The catalogue approach was chosen for more than just convenience on the browser maker's part: it allows developers of AR layers to build in a broad range of interactive features - for example, live Twitter feeds, updated PoI databases, and new functionality or in-world objects.

"The best Layars are the ones that are dynamic and that are actually more like web apps," says Groten. "It's very difficult [for us] to make something scalable that would be dynamic. This way, developers can script in whatever language they want and take responsibility for access to Twitter and other APIs."

AR for the future

Although early AR applications were largely novelties, the concept is catching on both in artistic circles and in the commercial world. A number of AR browser makers are rejigging their platforms with a set of APIs and a software development kit (SDK) that allows AR worlds to be embedded inside other commercial applications - removing the need for the user to run a specific browser and manually locate the AR layer in question.

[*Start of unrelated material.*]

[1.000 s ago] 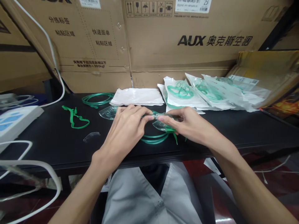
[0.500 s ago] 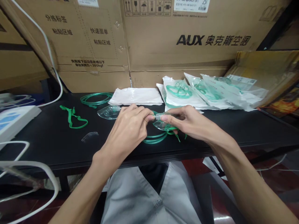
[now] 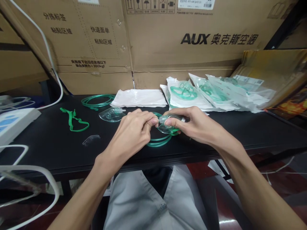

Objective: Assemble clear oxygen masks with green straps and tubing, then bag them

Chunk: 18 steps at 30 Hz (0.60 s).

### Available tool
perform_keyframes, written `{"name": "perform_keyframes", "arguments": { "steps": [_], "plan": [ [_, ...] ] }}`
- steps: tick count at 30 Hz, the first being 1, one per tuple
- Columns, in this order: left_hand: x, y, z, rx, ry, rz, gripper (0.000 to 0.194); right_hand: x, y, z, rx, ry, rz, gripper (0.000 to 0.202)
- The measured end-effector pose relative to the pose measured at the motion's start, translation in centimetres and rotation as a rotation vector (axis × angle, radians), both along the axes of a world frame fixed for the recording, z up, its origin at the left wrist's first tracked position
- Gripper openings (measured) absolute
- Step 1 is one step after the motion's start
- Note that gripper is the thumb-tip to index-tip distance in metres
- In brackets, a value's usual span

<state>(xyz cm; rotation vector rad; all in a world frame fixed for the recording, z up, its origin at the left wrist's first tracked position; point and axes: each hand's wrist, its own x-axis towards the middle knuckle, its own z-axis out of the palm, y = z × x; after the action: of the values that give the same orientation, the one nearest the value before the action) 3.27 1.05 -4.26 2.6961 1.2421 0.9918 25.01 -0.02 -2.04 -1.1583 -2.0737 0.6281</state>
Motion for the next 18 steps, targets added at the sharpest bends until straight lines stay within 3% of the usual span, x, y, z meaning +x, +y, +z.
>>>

Other apps are looking for new ways of identifying users' locations: junaio, for example, offers image recognition that lets it not only recognise specific objects, but 'glue' a 3D model onto an object seen through your smartphone's camera. The 3D model stays in the correct location and orientation even as you move the smartphone's field of view. This would be hugely useful, for example, in a tourist application highlighting points of interest or an historical application using graphical overlays to show what a neighbourhood or building looked like at different points in the past.

Another AR browser, Wikitude, has taken a social approach by allowing registered users to drop PoIs onto a collectively-maintained map; each PoI can be linked with URLs and other information, then viewed by users of the Wikitude World Browser. Wikitude has already built on this platform to offer Wikitude AR Travel Guide, an Android app that picks out nearby points of interest for travellers.

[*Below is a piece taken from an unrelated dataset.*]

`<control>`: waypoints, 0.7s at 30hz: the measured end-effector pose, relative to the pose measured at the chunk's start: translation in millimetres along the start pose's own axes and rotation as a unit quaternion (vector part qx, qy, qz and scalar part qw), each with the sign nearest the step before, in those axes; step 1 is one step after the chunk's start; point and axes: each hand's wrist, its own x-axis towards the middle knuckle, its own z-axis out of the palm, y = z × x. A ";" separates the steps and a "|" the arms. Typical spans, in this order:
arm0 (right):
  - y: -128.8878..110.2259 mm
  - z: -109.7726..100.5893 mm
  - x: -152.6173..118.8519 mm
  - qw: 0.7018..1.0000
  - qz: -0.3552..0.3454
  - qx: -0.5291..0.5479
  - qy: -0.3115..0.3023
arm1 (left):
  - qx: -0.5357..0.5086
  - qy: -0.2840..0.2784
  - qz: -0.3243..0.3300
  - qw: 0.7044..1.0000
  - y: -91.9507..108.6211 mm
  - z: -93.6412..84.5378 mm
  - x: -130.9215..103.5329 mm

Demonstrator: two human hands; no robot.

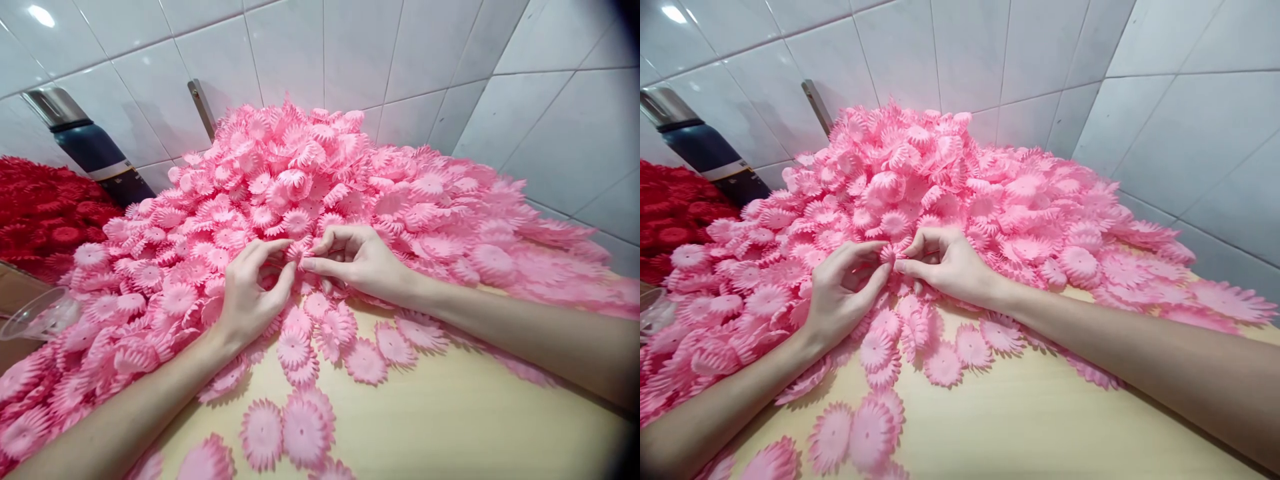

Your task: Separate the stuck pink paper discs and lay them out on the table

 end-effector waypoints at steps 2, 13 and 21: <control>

A range of other AR toolkits are also available. The open-source ARToolKit, for example, runs across Windows, Mac OS X, Linux, iOS, Android, Symbian and SGI IRIX operating systems, and uses image analysis to pick out key points of interest and overlay augmented-reality objects; FLARToolkit, a spinoff, is a port to Adobe Flash that works in a Flash-enabled web browser. BuildAR offers free and commercial versions enabling creation of 3D models and scenes; other toolkits include ArUco (Windows, Linux, BSD), mixare (iOS, Android), OpenMAR (Symbian), Argon (iOS), Goblin (Microsoft XNA), and PTAM.

The key to AR's success, however, will be the creativity of its users: "We think AR can become very big," says Groten, "but it cannot become very big on its own. All the experiences you see are part of a campaign [by creatives]. It's always part of a bigger thing. AR is not the end; it's a means."